Read the lines of the data below and retrieve those with "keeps".

• Dataset entries:

________________

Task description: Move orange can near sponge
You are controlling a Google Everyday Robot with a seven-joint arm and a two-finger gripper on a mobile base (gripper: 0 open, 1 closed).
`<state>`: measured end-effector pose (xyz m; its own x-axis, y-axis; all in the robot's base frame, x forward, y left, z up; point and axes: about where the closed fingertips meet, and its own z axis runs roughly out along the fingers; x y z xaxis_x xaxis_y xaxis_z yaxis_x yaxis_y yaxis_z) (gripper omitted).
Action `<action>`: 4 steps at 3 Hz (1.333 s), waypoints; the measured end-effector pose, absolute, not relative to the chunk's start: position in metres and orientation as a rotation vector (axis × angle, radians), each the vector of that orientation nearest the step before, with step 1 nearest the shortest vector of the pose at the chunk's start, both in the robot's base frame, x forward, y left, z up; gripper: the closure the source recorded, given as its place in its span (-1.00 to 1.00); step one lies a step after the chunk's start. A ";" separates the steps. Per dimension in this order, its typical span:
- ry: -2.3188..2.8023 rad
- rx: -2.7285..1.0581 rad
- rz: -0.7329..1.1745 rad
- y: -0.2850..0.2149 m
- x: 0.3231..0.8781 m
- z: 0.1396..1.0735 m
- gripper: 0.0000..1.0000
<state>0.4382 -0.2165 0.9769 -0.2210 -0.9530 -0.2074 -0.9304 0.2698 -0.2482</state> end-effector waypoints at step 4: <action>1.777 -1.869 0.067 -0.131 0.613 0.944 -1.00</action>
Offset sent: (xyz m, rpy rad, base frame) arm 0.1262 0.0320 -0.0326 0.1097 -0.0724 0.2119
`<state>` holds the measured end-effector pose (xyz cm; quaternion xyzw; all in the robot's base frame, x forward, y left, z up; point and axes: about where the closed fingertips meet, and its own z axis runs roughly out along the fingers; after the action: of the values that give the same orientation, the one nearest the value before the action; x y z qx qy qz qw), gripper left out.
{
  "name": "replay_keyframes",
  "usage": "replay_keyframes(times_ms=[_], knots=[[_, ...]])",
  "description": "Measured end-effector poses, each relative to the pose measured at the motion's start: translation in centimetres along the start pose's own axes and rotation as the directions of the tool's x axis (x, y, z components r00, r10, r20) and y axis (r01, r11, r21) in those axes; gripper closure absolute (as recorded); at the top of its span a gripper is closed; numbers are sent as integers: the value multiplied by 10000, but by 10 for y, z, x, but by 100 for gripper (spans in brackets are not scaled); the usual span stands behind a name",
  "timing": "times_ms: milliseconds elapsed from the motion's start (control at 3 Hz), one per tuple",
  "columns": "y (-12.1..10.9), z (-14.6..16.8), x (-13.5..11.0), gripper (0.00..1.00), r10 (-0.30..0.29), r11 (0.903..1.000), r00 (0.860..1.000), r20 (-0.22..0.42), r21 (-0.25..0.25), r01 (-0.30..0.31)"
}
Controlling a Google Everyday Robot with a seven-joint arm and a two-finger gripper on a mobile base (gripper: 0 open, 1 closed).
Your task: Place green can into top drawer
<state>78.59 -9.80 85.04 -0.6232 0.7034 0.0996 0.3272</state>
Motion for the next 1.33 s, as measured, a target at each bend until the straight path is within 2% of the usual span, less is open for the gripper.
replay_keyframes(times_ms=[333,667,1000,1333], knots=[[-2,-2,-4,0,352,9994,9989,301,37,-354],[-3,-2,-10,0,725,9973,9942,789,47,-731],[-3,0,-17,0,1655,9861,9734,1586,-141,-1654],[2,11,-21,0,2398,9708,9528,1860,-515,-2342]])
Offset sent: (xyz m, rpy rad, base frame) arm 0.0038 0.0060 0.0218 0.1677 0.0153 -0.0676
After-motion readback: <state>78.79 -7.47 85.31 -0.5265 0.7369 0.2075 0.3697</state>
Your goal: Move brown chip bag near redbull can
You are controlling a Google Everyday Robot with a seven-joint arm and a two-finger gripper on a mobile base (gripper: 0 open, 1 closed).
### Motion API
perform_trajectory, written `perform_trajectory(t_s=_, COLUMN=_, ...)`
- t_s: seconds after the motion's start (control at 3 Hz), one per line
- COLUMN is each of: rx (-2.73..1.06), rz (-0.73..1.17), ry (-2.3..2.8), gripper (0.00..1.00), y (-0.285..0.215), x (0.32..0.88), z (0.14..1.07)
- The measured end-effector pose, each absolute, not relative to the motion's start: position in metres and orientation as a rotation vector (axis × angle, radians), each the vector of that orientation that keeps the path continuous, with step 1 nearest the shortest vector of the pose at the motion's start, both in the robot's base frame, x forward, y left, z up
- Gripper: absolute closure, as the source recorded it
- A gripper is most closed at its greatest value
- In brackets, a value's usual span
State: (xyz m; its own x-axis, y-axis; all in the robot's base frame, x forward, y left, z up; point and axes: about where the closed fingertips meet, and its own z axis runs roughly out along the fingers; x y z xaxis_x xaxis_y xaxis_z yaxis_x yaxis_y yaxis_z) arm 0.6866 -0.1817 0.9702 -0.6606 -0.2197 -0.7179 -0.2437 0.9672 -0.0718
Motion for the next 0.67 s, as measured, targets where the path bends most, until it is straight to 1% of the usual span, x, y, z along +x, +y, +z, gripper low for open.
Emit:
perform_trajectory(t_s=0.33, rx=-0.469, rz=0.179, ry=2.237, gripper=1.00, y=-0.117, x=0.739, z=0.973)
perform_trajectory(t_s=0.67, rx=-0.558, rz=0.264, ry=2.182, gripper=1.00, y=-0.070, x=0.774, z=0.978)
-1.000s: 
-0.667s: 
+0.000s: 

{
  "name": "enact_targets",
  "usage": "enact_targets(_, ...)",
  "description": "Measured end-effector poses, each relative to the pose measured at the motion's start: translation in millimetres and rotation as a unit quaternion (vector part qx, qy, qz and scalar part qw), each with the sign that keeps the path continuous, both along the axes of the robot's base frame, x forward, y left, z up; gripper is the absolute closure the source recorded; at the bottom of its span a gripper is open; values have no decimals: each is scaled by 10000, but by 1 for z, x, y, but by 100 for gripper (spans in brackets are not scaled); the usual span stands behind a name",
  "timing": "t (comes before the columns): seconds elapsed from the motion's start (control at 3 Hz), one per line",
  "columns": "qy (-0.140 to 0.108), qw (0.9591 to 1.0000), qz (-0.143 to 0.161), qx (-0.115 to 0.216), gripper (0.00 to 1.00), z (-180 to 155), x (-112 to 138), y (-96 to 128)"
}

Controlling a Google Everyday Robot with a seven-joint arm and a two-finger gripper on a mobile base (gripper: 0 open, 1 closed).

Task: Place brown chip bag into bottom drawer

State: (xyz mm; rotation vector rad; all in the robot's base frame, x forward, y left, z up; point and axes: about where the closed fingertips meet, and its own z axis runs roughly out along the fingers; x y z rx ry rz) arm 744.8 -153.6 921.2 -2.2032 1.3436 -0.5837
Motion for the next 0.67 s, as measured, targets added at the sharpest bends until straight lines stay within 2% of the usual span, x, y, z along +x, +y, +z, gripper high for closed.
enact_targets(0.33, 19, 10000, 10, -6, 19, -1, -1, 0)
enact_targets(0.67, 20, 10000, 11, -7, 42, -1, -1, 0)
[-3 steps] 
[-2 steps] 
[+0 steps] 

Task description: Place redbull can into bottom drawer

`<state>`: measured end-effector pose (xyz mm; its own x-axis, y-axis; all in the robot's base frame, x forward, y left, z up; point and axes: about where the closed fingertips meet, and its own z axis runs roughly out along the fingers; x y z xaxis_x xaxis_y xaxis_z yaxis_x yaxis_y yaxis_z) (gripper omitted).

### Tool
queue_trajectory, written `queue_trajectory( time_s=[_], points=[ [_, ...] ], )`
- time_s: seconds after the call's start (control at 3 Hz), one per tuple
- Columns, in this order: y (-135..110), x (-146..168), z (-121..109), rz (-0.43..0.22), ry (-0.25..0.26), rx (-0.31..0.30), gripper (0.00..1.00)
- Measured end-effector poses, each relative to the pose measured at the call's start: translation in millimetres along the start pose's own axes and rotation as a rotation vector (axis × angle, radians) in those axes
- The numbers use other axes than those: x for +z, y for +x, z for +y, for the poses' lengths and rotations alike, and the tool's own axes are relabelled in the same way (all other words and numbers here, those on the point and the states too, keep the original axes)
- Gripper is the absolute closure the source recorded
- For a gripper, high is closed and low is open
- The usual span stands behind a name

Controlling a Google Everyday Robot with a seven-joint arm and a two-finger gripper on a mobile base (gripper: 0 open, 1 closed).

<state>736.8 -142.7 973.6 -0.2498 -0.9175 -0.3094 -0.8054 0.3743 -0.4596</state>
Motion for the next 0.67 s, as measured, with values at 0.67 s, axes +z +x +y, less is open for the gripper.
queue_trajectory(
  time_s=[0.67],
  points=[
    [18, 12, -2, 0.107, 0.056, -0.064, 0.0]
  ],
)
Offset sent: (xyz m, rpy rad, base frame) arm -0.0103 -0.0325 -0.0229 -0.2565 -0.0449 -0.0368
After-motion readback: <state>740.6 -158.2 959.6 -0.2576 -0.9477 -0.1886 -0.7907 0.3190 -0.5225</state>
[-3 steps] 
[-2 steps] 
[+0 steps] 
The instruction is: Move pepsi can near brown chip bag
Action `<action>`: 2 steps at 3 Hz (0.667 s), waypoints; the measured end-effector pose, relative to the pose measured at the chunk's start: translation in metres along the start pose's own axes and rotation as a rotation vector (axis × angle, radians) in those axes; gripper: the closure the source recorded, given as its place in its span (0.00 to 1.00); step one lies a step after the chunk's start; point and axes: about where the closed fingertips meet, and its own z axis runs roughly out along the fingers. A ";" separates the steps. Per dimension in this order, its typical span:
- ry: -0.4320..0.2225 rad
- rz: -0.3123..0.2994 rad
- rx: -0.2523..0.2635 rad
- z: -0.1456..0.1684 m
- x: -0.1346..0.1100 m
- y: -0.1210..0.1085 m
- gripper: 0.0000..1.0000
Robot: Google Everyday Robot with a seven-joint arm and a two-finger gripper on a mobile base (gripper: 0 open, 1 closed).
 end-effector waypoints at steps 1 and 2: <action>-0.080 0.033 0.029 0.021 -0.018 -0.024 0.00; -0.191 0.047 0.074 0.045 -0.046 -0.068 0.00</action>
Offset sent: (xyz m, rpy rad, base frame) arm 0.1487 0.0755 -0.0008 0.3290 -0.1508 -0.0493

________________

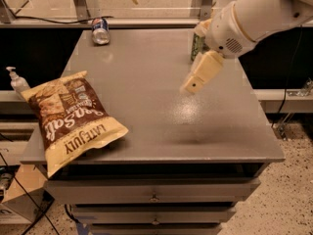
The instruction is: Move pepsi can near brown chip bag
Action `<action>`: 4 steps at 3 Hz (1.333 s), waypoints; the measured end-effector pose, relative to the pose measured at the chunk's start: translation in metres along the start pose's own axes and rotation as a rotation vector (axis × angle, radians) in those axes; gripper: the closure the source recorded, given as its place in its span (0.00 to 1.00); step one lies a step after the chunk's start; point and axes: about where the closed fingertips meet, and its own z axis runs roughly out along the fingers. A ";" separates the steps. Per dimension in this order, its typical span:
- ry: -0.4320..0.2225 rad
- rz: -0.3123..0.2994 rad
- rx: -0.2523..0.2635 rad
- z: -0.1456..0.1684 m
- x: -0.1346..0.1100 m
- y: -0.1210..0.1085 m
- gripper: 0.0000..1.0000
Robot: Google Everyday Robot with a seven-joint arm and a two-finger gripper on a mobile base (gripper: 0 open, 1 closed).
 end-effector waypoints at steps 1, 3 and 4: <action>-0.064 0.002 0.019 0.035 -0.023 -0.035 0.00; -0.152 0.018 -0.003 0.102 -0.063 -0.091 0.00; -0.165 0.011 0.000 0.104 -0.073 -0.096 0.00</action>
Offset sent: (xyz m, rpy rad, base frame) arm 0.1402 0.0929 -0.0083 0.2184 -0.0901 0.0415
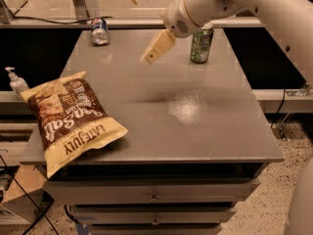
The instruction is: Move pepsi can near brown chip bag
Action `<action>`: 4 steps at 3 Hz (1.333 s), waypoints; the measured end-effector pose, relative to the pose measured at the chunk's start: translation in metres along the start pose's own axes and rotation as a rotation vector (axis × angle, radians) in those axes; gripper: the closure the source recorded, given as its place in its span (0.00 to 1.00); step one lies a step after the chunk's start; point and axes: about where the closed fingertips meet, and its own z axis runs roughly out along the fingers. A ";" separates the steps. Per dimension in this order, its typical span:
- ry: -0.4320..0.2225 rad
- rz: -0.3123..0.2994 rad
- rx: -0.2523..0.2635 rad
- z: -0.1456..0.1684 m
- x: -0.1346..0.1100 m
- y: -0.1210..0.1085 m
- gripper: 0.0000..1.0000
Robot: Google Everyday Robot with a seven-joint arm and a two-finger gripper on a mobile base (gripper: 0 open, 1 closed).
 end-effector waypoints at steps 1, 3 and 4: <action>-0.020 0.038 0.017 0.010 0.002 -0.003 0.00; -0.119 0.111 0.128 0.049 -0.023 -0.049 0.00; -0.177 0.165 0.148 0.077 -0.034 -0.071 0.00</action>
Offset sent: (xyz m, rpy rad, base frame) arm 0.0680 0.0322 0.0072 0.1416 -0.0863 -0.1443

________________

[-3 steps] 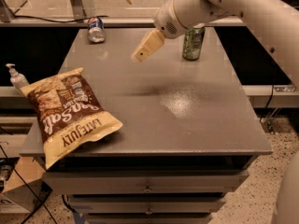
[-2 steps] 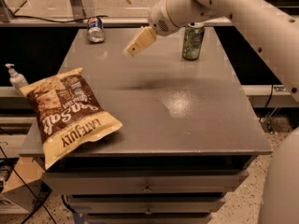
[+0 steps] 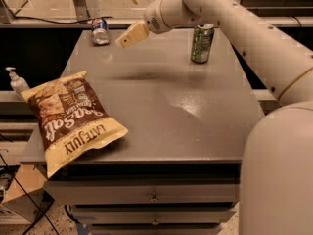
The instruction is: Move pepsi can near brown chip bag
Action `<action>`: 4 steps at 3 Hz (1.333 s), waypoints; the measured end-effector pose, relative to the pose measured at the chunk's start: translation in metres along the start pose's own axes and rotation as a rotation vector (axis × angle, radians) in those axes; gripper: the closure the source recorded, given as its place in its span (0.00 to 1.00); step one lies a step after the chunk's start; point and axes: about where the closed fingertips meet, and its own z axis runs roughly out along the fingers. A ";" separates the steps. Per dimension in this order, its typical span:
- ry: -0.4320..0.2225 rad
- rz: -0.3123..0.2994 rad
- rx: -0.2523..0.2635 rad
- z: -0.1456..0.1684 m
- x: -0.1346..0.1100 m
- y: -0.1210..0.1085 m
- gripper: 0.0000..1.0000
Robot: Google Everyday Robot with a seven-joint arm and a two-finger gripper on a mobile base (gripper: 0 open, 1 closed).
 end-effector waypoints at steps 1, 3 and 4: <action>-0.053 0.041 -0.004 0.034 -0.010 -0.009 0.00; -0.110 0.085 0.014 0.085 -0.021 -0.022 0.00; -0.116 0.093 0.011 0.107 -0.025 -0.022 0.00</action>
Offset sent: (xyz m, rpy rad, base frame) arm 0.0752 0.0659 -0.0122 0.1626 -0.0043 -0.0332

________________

• Result for this exercise:
- The measured end-effector pose, each absolute, not relative to the motion's start: position in metres and orientation as a rotation vector (axis × angle, radians), each the vector of that orientation that keeps the path continuous, with step 1 nearest the shortest vector of the pose at the motion's start, both in the robot's base frame, x forward, y left, z up
  "description": "Measured end-effector poses, each relative to the pose measured at the motion's start: translation in millimetres and rotation as a unit quaternion (vector part qx, qy, qz and scalar part qw), each with the sign that keeps the path continuous, both along the axes of the robot's base frame, x forward, y left, z up; gripper is the absolute closure the source recorded; at the bottom of its span a gripper is open; values have no decimals: each is scaled by 10000, but by 1 for z, x, y, but by 100 for gripper (spans in brackets are not scaled); the usual span stands behind a name",

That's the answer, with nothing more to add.